Fiszer Patryk, Pogorzelski Ryszard, Toutounchi Sadegh, Szostek Małgorzata M, Krajewska Ewa, Jakuczun Wawrzyniec, Tworus Robert, Skórski Maciej
Department of General and Thoracic Surgery, Warsaw Medical University.
Pol Przegl Chir. 2012 Apr;84(4):173-6. doi: 10.2478/v10035-012-0028-x.
The aim of the study was to evaluate the results of general surgical treatment of patients over 80 years of age.
Three hundred and four patients aged 80 to 105 years with general surgical disorders, treated in 2005-2009, were retrospectively included in the study. The collected information included demographic data, coexisting diseases, the mode of admission, the diagnosis, the method and result of treatment, and also potential complications and 30-day mortality. The data were subjected to statistical analysis.

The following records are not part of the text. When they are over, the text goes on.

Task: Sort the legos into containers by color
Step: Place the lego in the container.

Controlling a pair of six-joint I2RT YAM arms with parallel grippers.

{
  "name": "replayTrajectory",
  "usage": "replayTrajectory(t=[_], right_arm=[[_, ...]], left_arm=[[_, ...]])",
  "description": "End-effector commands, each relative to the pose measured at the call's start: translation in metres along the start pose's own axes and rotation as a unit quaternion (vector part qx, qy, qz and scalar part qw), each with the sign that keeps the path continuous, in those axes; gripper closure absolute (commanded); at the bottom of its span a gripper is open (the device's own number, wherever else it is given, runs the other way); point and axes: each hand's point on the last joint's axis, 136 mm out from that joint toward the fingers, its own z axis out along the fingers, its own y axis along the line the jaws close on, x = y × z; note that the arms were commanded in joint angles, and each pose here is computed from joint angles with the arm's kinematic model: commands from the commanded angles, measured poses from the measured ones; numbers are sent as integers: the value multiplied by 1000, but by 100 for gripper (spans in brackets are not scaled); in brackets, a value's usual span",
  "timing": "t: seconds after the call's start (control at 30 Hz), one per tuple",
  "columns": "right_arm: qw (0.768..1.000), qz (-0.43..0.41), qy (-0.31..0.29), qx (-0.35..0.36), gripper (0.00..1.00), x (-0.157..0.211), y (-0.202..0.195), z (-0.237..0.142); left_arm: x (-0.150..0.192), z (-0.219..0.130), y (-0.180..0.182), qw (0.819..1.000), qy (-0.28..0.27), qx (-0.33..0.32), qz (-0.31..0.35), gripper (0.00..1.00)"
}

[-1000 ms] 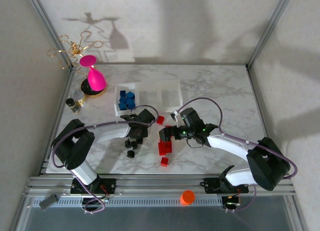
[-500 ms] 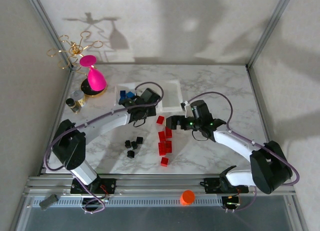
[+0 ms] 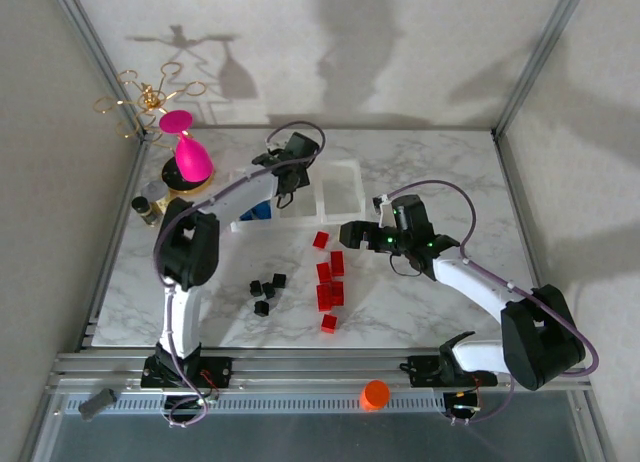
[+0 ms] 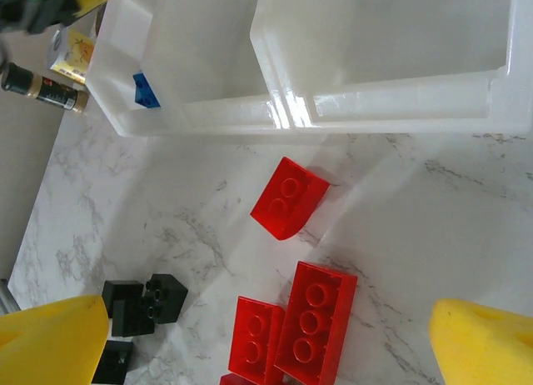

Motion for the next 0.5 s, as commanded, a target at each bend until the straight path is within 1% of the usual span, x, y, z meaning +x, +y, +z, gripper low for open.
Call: replayTrajectory(t=[0.0, 0.13, 0.23, 0.37, 0.47], right_arm=[[1000, -6, -22, -17, 1, -16, 10, -7], [1000, -6, -22, -14, 1, -14, 8, -7], [1000, -6, -21, -12, 1, -12, 6, -7], [1000, -6, -23, -15, 1, -14, 8, -8], [999, -7, -25, -19, 1, -17, 10, -8]], left_arm=[[4, 19, -11, 999, 15, -12, 31, 70], [8, 38, -15, 999, 23, -26, 38, 70], [13, 50, -12, 998, 28, -42, 38, 69], [18, 58, -15, 998, 35, -41, 45, 64], [18, 57, -20, 997, 44, -31, 47, 57]])
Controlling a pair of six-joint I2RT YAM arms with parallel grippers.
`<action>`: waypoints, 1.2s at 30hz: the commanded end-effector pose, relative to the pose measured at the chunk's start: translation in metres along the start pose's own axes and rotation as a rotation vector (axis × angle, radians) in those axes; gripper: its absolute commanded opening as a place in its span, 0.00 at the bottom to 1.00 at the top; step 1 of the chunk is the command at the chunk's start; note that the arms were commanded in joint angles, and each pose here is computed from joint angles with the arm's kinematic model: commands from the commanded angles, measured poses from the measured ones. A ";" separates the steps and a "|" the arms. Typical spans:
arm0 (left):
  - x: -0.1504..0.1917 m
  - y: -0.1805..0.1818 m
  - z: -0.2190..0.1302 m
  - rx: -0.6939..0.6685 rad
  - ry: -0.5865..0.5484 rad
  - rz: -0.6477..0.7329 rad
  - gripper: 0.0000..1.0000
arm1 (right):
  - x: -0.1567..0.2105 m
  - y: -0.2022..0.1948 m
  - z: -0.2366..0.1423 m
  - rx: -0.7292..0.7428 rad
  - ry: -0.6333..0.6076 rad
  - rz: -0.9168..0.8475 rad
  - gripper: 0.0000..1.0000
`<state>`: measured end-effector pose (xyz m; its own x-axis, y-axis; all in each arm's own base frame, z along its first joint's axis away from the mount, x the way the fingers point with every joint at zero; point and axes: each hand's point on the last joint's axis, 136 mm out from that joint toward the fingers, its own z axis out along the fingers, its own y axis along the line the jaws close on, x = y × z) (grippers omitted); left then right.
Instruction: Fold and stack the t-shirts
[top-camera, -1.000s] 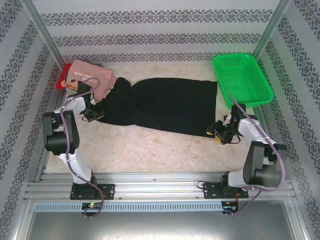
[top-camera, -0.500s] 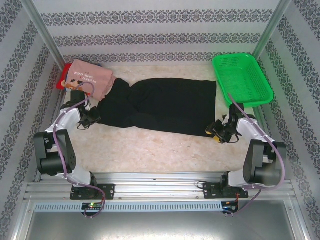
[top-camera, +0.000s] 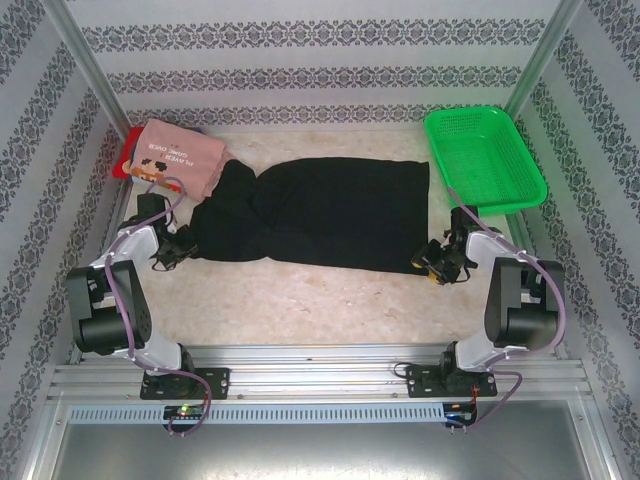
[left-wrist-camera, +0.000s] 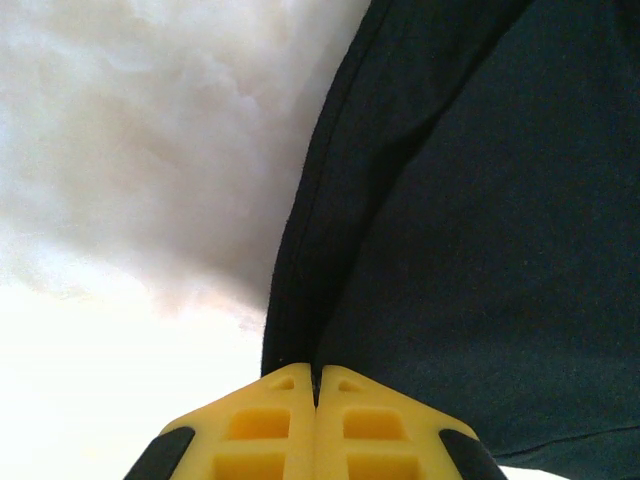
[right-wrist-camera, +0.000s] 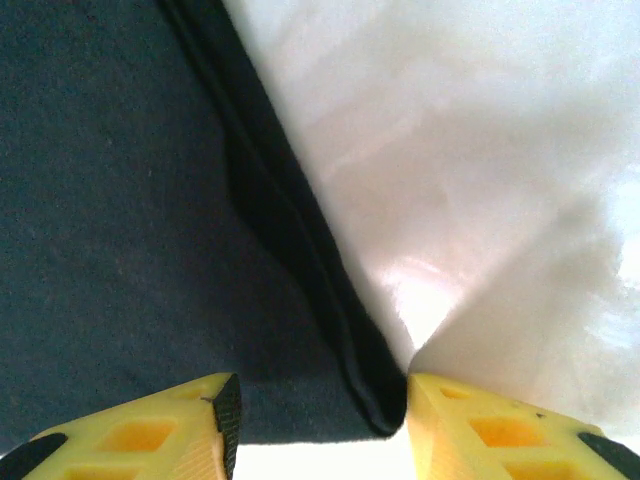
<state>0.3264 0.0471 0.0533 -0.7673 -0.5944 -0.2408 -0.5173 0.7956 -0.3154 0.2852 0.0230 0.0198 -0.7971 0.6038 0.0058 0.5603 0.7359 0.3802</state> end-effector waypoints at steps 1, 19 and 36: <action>-0.007 0.000 -0.004 0.015 -0.037 0.006 0.00 | -0.012 0.007 0.006 -0.001 -0.034 0.003 0.45; 0.018 0.036 -0.018 -0.017 -0.031 -0.062 0.00 | 0.015 -0.042 -0.027 0.185 -0.066 -0.015 0.00; 0.085 0.074 -0.033 -0.165 0.036 -0.327 0.00 | 0.054 -0.077 -0.046 0.298 -0.067 0.103 0.00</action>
<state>0.2339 0.0490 0.0474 -0.6437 -0.7479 -0.1623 -0.6893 0.6587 -0.3016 0.2051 -0.0041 0.0325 -0.7533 0.6574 -0.0217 0.6421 0.7421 0.1927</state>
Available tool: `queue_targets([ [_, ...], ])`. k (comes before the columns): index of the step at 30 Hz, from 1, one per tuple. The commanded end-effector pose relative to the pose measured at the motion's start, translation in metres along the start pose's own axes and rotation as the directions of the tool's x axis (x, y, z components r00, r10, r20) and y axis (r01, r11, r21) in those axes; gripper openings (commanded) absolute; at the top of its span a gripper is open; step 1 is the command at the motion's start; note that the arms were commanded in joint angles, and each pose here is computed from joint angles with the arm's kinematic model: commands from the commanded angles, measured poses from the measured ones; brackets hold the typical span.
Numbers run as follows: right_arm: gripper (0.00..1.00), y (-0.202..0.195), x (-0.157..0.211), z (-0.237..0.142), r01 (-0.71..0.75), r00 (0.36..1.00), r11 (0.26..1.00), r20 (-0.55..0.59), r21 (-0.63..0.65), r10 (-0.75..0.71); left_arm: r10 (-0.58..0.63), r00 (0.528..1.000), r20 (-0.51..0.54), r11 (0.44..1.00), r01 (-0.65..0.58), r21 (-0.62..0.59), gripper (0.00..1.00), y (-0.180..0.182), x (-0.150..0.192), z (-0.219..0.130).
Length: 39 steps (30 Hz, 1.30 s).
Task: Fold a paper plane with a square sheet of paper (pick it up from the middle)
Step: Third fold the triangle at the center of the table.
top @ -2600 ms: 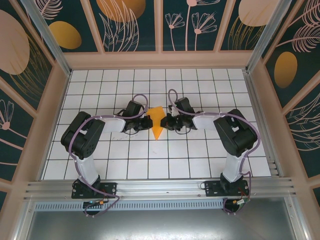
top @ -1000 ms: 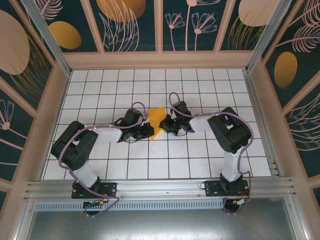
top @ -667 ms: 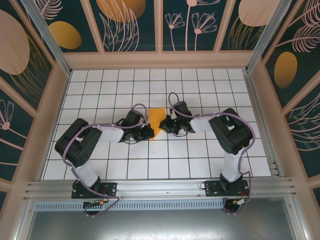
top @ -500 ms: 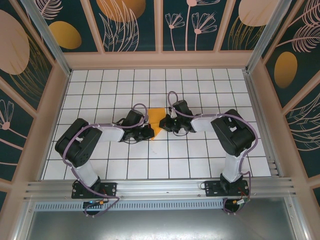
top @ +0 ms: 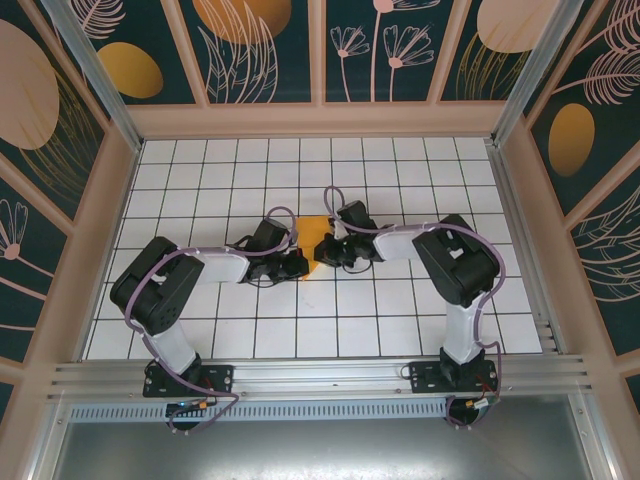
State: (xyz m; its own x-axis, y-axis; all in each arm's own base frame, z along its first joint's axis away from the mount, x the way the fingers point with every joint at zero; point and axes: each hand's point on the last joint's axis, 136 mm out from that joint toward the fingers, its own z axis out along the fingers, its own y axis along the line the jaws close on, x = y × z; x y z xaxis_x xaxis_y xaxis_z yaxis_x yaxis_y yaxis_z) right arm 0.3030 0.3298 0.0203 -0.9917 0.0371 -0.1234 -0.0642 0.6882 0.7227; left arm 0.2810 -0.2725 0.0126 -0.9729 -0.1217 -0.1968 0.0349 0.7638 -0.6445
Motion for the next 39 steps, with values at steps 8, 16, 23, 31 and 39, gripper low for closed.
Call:
queue_targets([
  [8,0.06,-0.07,-0.06,-0.032,-0.125,0.986,0.983,0.131,0.133,0.108,-0.021,0.997,-0.077,0.98,0.005,-0.199,0.0,0.054,0.03,0.003],
  [16,0.07,-0.022,-0.072,-0.064,-0.054,0.98,0.998,0.193,0.014,0.05,0.001,0.997,-0.072,0.981,-0.015,-0.193,0.0,0.05,0.025,0.002],
  [23,0.07,0.001,-0.035,-0.026,-0.024,0.997,0.999,0.071,-0.035,0.026,0.016,0.998,-0.065,0.981,-0.028,-0.192,0.0,0.046,0.019,0.003],
  [31,0.06,-0.021,-0.021,0.003,-0.073,0.997,0.997,0.002,0.036,0.073,0.026,0.997,-0.076,0.982,-0.04,-0.186,0.0,0.043,0.02,-0.001],
  [39,0.05,-0.051,-0.017,0.001,-0.156,0.988,0.978,0.008,0.139,0.156,0.143,0.971,-0.191,0.974,-0.172,-0.148,0.0,0.039,0.047,-0.021],
])
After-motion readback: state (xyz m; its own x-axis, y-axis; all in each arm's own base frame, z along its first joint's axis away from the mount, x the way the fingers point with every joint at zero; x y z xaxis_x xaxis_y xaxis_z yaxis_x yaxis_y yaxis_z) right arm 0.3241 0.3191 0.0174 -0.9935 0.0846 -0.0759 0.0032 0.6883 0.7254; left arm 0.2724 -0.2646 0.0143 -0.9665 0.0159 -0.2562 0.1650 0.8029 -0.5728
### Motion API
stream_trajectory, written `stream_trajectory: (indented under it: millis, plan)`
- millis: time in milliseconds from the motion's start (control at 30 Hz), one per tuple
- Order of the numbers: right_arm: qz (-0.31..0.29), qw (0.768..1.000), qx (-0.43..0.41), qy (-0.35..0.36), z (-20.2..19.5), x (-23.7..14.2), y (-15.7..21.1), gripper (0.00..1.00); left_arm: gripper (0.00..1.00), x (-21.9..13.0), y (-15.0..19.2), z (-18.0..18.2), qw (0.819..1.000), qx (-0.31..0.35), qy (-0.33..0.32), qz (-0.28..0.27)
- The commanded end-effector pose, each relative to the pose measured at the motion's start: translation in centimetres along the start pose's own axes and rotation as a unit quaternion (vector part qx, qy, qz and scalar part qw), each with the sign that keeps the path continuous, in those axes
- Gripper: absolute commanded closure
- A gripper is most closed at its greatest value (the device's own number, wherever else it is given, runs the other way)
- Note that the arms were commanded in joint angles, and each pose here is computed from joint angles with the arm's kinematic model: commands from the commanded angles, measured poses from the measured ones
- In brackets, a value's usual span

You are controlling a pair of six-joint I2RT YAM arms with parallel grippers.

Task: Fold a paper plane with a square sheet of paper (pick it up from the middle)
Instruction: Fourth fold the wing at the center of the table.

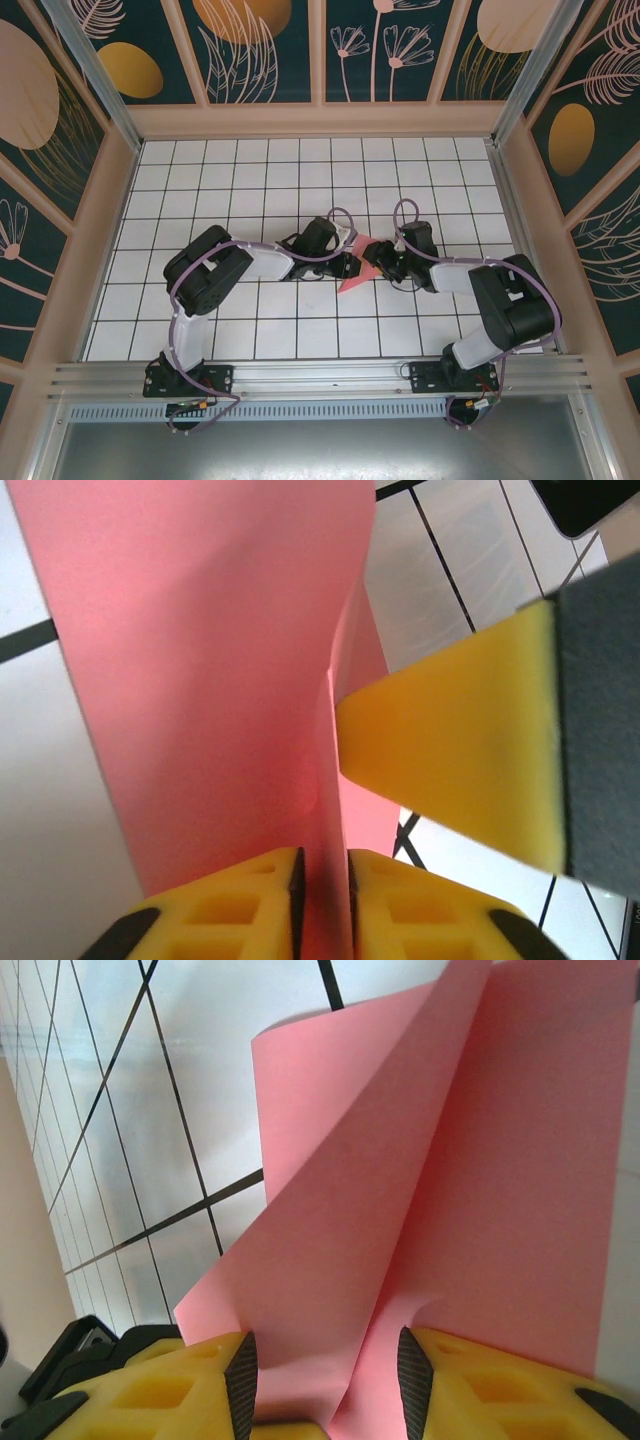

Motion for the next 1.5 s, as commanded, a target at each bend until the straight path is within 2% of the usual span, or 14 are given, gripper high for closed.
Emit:
stream_trajectory:
  millis: [0,100,267,400,767,1033,1333,1467]
  plan:
    - [0.019,0.997,0.026,0.066,-2.7,0.3,1.0,0.55,0.74,-1.5,0.0,-1.2,1.000,0.006,0.011,-0.012]
    - [0.022,0.997,0.027,0.069,-2.8,0.3,1.1,0.55,0.70,-2.4,0.2,-0.9,1.000,0.003,0.003,-0.023]
    - [0.025,0.997,0.022,0.065,-2.7,0.3,1.1,0.55,0.69,-2.8,0.3,-0.8,0.999,-0.009,0.003,-0.032]
    - [0.028,0.997,0.020,0.063,-2.6,0.4,1.2,0.55,0.72,-2.5,0.7,-0.6,0.999,-0.022,0.012,-0.024]
    - [0.023,0.999,-0.003,0.040,-1.1,0.1,0.3,0.55,0.88,-1.9,0.7,0.8,0.999,-0.032,-0.017,-0.029]
    - [0.011,0.999,-0.053,-0.003,1.9,-1.1,-1.1,0.52,0.94,-2.4,0.5,-0.1,0.997,-0.054,0.021,-0.047]
    - [0.015,0.997,-0.073,0.009,1.7,-1.1,-1.2,0.49,0.98,-3.1,0.8,-0.7,0.989,-0.105,0.072,-0.069]
    - [0.026,0.997,-0.074,0.010,1.4,-0.7,-1.0,0.50,1.00,-3.5,0.6,-0.7,0.987,-0.116,0.074,-0.082]
Point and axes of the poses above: each hand's point on the last joint's axis, 136 mm out from that joint toward the fingers, its own x axis out along the fingers, its own z axis along the line the jaws close on, y = z × x, the point moved 3 cm from there along -x, back along the fingers, and after that the axes turned 14 degrees about -x, right-handed, at the moved point
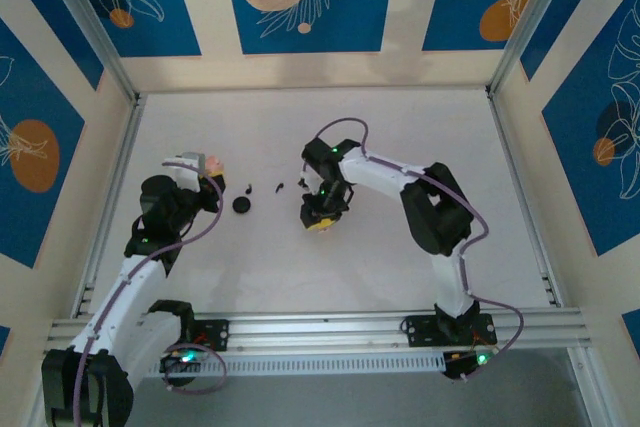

The study group included 186 women and 118 men. Two hundred patients (65.8%) were admitted in an emergency setting. The most common causes of immediate hospitalisation were: mechanical ileus (26.5%), gastrointestinal bleeding (22%), trauma (16%), and gall-bladder disorders (8.5%). The remaining 104 (34.2%) patients were operated upon on an elective basis. An emergency operation was required by 121 (60%) of the patients admitted in an emergency setting; the remaining ones were treated conservatively. Hernia plasties (27.5%), cholecystectomies (15.3%), colorectal resections (13.2%), strumectomies (11.2%) and endoscopies (6.1%) predominated among elective surgeries.The total number of complications and mortality were 19.4% and 14.5%, respectively. The number of complications and mortality were significantly higher in the group of patients admitted in an emergency setting (25.5% and 20.5%, respectively) than in patients admitted on an elective basis (8.7% and 2.9%, respectively), p<0.01.The mean duration of hospitalisation was 9.7 days (1 to 60 days), with a small difference between the groups of patients treated on an elective and emergency basis (8.5 and 10.4 days), p=0.181.
The results of surgical treatment of elderly patients do not significantly differ from the results of treatment of the general population. Much worse results, coupled with a significant increase in mortality, are observed in patients admitted and treated on an emergency basis.
本研究的目的是评估80岁以上患者的普通外科治疗结果。
回顾性纳入2005年至2009年期间治疗的304例年龄在80至105岁之间患有普通外科疾病的患者。收集的信息包括人口统计学数据、并存疾病、入院方式、诊断、治疗方法和结果,以及潜在并发症和30天死亡率。对数据进行统计分析。
研究组包括186名女性和118名男性。200例(65.8%)患者为急诊入院。急诊入院的最常见原因是:机械性肠梗阻(26.5%)、胃肠道出血(22%)、创伤(16%)和胆囊疾病(8.5%)。其余104例(34.2%)患者为择期手术。择期手术中以疝修补术(27.5%)、胆囊切除术(15.3%)、结直肠切除术(13.2%)、甲状腺切除术(11.2%)和内镜检查(6.1%)为主。并发症总数和死亡率分别为19.4%和14.5%。急诊入院患者组的并发症数和死亡率(分别为25.5%和20.5%)显著高于择期入院患者组(分别为8.7%和2.9%),p<0.01。平均住院时间为9.7天(1至60天),择期治疗和急诊治疗的患者组之间差异较小(8.5天和10.4天),p=0.181。
老年患者的手术治疗结果与普通人群的治疗结果无显著差异。急诊入院并接受治疗的患者结果要差得多,且死亡率显著增加。